The Golden Globe Award for the Best Original Score went to Ennio Morricone, the composer for the movie “The Hateful Eight.” Receiving the award for Morricone was the film’s director, Quentin Tarantino, whose speech sparked some negative reaction from the online community.
In his speech, Tarantino stressed out that the award is Morricone’s first ever Golden Globe for an American film. There was a commotion regarding the technicalities of this claim since IMDb listed two Golden Globes for Morricone: one in 1987 for “The Mission” and in 2000 for the “La leggenda del pianista sull’oceano.”
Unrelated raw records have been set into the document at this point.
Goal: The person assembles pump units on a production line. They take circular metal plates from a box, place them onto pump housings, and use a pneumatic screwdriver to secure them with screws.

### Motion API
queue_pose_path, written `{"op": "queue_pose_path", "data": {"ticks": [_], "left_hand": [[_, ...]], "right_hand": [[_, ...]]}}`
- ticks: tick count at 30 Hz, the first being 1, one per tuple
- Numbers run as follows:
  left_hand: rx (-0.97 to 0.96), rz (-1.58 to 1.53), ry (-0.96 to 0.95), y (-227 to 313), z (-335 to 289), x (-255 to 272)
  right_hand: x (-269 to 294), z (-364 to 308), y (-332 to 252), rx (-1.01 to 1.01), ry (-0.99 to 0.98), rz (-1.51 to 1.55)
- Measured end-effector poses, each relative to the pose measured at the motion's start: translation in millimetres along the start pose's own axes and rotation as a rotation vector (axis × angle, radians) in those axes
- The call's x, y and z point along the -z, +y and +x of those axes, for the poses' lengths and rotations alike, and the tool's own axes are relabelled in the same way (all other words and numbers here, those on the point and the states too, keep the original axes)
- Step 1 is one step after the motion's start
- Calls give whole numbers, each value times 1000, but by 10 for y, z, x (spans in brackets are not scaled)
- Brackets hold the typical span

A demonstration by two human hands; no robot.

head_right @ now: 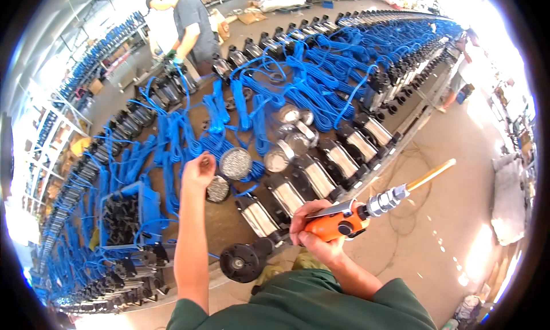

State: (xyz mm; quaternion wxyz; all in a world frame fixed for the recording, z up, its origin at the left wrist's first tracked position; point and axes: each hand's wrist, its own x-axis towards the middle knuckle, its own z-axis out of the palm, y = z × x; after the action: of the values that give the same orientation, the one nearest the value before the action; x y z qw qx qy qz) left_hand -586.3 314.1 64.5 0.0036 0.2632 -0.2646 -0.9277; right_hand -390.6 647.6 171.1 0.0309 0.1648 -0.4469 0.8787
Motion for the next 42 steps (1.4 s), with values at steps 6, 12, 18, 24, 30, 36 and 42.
{"op": "queue_pose_path", "data": {"ticks": [6, 12, 18, 24, 30, 36, 42], "left_hand": [[241, -451, -248, -262, -2417, -306], [114, -511, -484, -269, -3661, -389], [181, -477, -606, 40, -3933, -331], [149, -432, -571, 232, -4137, -213], [140, -431, -559, 195, -4208, -192], [-290, -581, -534, -65, -4094, -9], [-232, -322, 294, -429, -3342, 692]], "right_hand": [[44, -188, 100, -65, 137, -2], [29, -247, 391, -169, 48, 69], [6, -234, 512, -224, -64, 49], [-40, -186, 609, -286, -181, 29], [-7, -143, 674, -315, -203, 97], [-93, -40, 663, -309, -199, 104], [-304, 61, 659, -197, -202, 114]]}}
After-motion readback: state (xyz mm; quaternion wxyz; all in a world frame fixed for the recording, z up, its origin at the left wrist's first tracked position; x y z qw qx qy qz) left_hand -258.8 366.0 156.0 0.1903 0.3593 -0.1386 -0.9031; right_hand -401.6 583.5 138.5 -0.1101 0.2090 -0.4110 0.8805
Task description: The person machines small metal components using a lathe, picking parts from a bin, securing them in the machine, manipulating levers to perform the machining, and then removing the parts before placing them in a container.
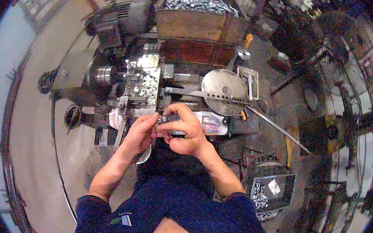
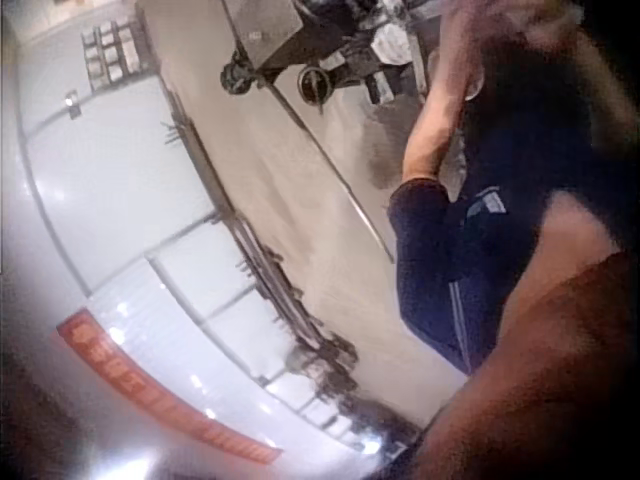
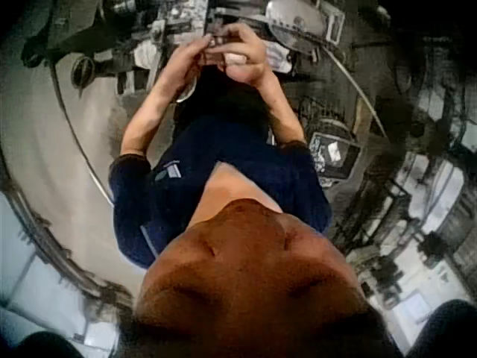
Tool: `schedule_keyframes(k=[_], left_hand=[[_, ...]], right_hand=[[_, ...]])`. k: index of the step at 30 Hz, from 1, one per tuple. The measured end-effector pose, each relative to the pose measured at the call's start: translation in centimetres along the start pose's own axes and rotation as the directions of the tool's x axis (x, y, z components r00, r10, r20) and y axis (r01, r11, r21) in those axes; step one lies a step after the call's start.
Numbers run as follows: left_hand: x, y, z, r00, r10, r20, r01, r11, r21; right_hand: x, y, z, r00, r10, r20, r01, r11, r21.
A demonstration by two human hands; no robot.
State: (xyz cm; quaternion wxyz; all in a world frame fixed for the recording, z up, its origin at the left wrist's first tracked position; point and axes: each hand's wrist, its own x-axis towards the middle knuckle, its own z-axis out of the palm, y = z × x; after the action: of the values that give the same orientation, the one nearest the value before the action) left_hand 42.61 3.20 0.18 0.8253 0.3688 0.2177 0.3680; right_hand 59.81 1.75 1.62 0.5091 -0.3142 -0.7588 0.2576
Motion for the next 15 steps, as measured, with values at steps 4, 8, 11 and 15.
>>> schedule_keyframes(k=[4,8,11,15], left_hand=[[-0.7,1.0,-1.2,0.986,0.058,-0.155,-0.006,0.949,0.315],[-1.2,2.5,-2.4,0.960,0.237,-0.149,-0.073,0.724,0.686],[-1.6,3.6,-2.7,0.854,0.520,0.020,-0.166,0.235,0.958],[-3.4,5.9,-3.8,0.819,0.574,-0.009,-0.161,0.245,0.956]], right_hand=[[1.2,-0.9,0.6,0.992,0.007,0.127,0.012,0.988,-0.154],[2.8,-0.8,1.8,0.970,-0.002,0.243,0.058,0.973,-0.225],[4.2,-0.2,2.5,0.930,0.052,0.364,0.048,0.965,-0.259],[7.7,0.9,3.8,0.882,-0.001,0.472,0.079,0.986,-0.146]])
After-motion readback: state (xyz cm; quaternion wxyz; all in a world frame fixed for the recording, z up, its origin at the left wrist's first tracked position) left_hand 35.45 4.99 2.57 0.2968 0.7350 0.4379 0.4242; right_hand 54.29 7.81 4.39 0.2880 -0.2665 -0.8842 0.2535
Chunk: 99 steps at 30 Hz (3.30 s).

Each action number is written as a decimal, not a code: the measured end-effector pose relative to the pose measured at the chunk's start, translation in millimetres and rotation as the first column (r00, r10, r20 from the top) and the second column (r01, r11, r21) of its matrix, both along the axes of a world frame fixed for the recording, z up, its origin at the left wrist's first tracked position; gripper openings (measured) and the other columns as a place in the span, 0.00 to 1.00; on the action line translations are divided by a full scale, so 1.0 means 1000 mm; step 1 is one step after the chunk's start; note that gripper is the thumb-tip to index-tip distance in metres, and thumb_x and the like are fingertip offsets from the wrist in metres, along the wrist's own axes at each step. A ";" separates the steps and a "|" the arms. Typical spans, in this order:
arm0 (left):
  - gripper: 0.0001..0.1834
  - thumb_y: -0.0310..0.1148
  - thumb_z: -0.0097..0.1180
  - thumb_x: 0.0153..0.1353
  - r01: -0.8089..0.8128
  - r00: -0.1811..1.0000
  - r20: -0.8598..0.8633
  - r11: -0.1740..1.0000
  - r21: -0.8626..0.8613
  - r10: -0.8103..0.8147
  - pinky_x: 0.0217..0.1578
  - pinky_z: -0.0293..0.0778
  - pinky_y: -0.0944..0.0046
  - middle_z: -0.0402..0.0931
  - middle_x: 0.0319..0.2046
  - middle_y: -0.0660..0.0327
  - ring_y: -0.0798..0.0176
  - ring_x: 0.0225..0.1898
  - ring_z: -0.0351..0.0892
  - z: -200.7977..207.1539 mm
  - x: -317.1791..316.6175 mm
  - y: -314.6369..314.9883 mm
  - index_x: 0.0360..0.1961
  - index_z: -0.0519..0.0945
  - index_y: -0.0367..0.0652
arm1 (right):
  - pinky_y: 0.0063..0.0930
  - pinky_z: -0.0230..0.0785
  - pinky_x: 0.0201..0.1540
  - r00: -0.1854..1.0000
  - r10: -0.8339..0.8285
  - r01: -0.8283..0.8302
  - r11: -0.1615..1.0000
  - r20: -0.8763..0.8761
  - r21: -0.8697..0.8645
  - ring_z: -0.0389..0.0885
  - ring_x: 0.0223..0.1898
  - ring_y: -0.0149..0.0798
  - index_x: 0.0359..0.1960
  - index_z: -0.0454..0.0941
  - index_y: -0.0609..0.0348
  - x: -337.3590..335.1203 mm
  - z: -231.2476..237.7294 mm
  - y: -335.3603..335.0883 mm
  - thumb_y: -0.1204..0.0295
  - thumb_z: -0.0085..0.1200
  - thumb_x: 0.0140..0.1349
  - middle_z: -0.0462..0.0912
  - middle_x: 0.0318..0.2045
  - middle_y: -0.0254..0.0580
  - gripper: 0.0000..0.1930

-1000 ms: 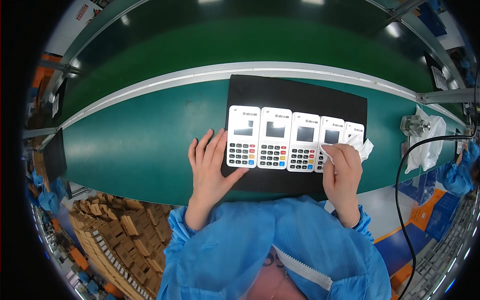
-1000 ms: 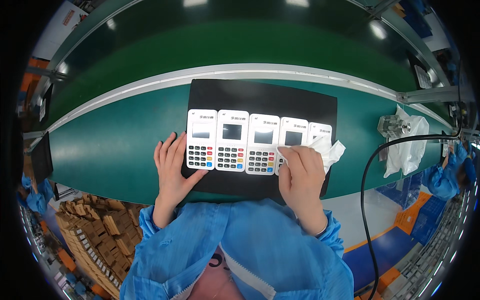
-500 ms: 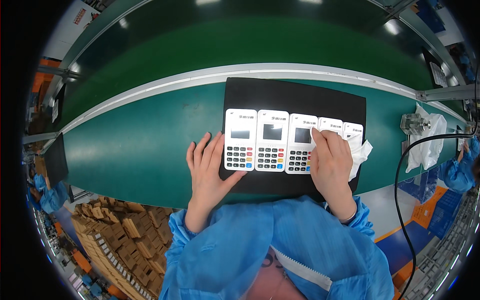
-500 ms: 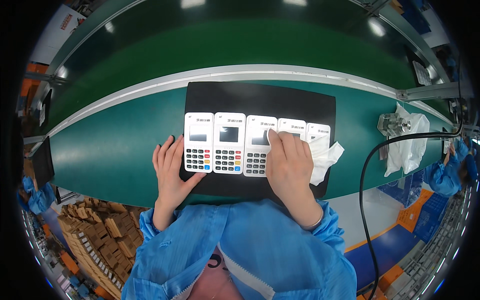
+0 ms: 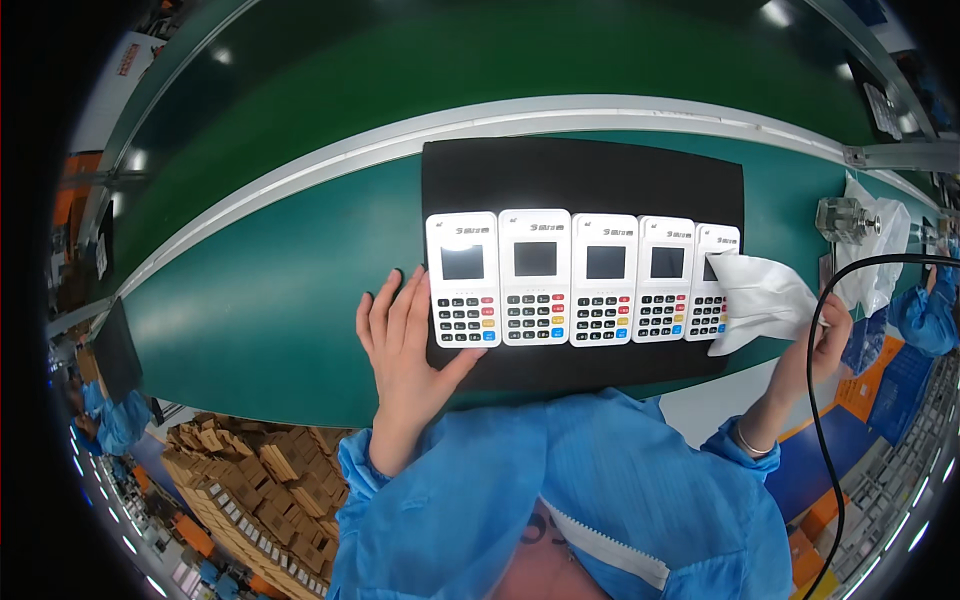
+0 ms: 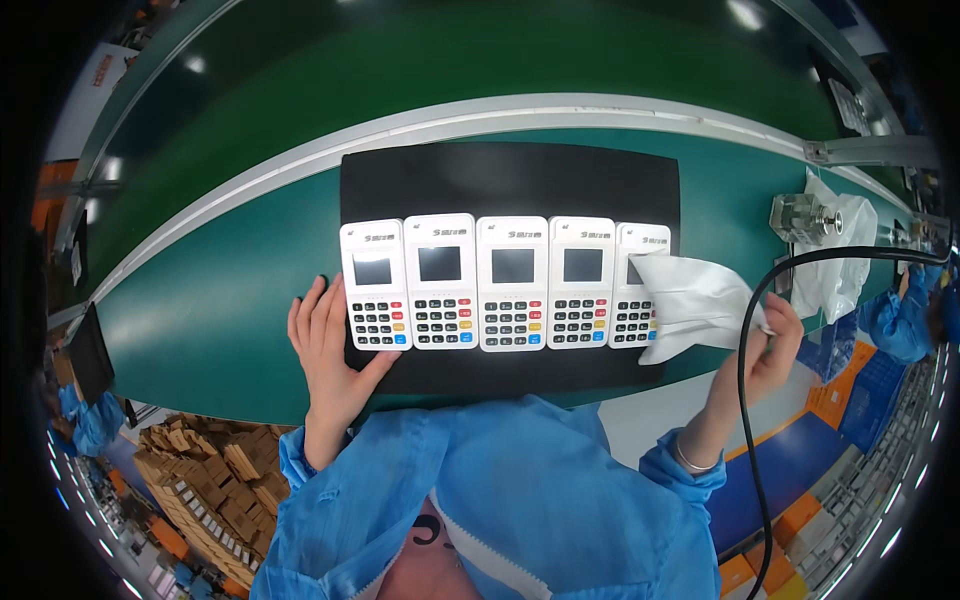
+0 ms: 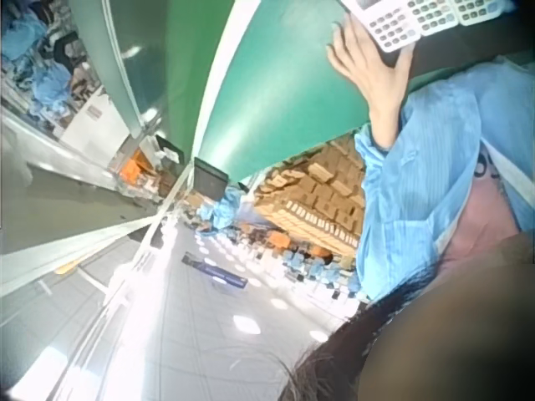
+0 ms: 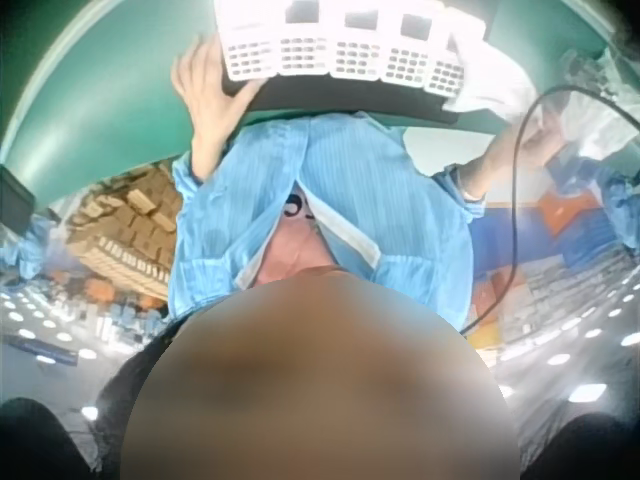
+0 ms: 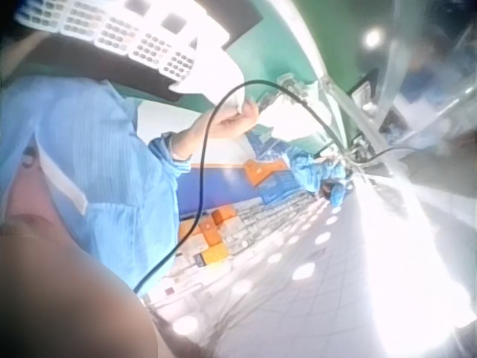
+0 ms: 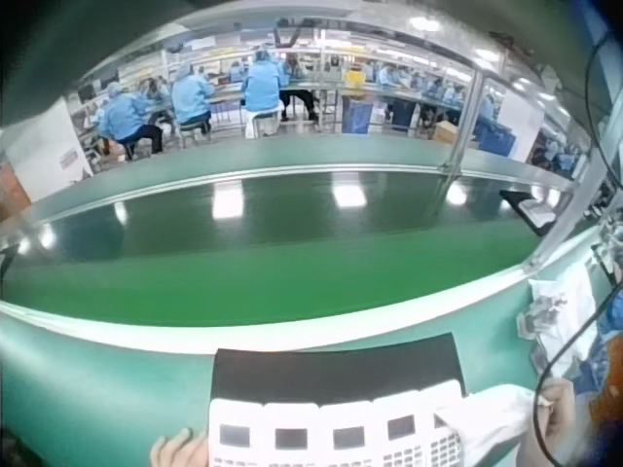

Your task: The person wipes the surfaces of several white electronic devices, likely payment terminals, using a white cloth. They handle the devices in batches, turning them over to clean both sides and arranging them on a black mat on a green workbench. The person also uses a red tool to rub the back of the devices.

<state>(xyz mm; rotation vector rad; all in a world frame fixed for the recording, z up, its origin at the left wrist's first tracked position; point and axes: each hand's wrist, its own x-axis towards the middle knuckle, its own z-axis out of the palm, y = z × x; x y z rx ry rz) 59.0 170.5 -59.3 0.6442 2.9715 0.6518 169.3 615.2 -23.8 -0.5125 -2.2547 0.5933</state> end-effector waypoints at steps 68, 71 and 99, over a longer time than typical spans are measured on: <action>0.49 0.50 0.72 0.53 -0.012 0.999 -0.038 1.000 -0.009 0.012 0.74 0.42 0.39 0.67 0.70 0.53 0.46 0.74 0.59 -0.002 0.003 0.004 0.72 0.66 0.40 | 0.42 0.73 0.56 0.912 0.290 -0.312 0.949 0.291 0.033 0.81 0.53 0.54 0.53 0.81 0.65 -0.040 -0.017 -0.055 0.77 0.54 0.70 0.80 0.53 0.54 0.12; 0.49 0.51 0.72 0.54 -0.010 0.999 -0.043 1.000 0.002 0.010 0.74 0.42 0.39 0.68 0.69 0.52 0.45 0.74 0.60 0.000 0.003 0.004 0.72 0.66 0.39 | 0.47 0.65 0.67 0.870 0.236 -0.347 0.917 0.434 0.196 0.70 0.68 0.62 0.65 0.74 0.67 -0.037 -0.019 -0.101 0.76 0.52 0.71 0.71 0.67 0.58 0.22; 0.49 0.48 0.71 0.56 0.021 0.999 -0.036 0.999 0.047 -0.019 0.74 0.40 0.38 0.64 0.72 0.51 0.44 0.75 0.56 -0.004 0.004 0.000 0.73 0.63 0.37 | 0.28 0.73 0.43 0.927 0.363 -0.374 0.906 -0.092 -0.199 0.82 0.36 0.39 0.26 0.77 0.67 -0.070 0.032 -0.100 0.89 0.39 0.55 0.82 0.33 0.48 0.11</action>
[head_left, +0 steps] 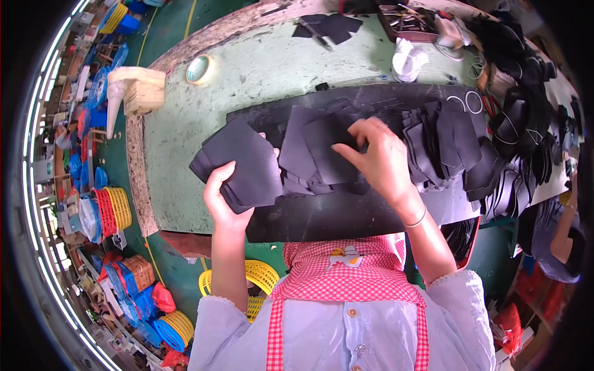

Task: Sorting and inspecting black shoe upper components at a factory workbench.

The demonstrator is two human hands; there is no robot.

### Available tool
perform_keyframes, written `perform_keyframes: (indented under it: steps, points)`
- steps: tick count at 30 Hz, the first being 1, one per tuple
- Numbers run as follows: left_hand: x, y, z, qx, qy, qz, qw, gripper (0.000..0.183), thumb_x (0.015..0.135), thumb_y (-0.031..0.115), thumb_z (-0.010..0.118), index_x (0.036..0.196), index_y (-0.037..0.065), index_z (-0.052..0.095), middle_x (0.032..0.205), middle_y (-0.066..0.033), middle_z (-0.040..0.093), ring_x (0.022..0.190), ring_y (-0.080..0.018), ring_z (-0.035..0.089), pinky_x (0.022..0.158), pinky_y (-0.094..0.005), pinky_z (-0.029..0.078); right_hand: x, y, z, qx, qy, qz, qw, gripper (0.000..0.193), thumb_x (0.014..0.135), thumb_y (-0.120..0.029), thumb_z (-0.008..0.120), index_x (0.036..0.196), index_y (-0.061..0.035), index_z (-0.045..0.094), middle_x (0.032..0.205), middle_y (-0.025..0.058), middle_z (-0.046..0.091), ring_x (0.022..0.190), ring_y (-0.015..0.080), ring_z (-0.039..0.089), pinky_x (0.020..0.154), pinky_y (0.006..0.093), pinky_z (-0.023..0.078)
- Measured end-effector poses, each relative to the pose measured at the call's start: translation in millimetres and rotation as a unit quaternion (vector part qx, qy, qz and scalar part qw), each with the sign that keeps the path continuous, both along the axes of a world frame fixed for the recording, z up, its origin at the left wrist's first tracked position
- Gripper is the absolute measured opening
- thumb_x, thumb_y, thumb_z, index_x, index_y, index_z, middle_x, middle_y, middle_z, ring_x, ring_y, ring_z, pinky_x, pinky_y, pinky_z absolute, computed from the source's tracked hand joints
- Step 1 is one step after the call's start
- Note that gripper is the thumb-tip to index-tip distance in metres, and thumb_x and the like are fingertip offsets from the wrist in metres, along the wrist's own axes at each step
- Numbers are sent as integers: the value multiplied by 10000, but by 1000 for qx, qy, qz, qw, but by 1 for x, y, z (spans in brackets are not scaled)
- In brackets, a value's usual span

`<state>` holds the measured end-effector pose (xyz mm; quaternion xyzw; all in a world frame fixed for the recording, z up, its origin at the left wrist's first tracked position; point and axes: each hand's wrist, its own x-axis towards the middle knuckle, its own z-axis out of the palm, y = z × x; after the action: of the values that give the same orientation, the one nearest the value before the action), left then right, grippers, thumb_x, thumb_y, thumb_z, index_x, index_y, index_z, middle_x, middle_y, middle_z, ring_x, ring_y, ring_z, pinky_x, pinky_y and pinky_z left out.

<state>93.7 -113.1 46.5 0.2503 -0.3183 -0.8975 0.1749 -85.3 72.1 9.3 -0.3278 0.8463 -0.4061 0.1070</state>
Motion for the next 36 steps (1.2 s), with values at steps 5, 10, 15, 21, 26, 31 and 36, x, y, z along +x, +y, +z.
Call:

Careful investigation on the origin of the producers of this film can reveal that Tarantino was indeed right. “The Mission” was not an entirely American-produced film since it was co-produced with the U.K. and France, and “La leggenda” was an Italian-produced film. “The Hateful Eight” is indeed the first Golden Globe of Morricone for an American-produced movie.
Adding to the commotion over Tarantino’s speech is the director’s use of the word “ghetto” in his speech.
He said, “Wow. This is really cool. Do you realize that Ennio Morricone, who as far as I am concerned is my favorite composer and when I say favorite composer, I don’t mean movie composer that ghetto I’m talking about Mozart, I’m talking about Beethoven, I’m talking about Schubert, that’s who I’m talking about.”
Using the word ghetto has prompted a rage of comments online. One comment even applauded presenter Jamie Foxx as he repeated Tarantino’s ghetto. What transpired after Fox’s repeat of the word is still unknown.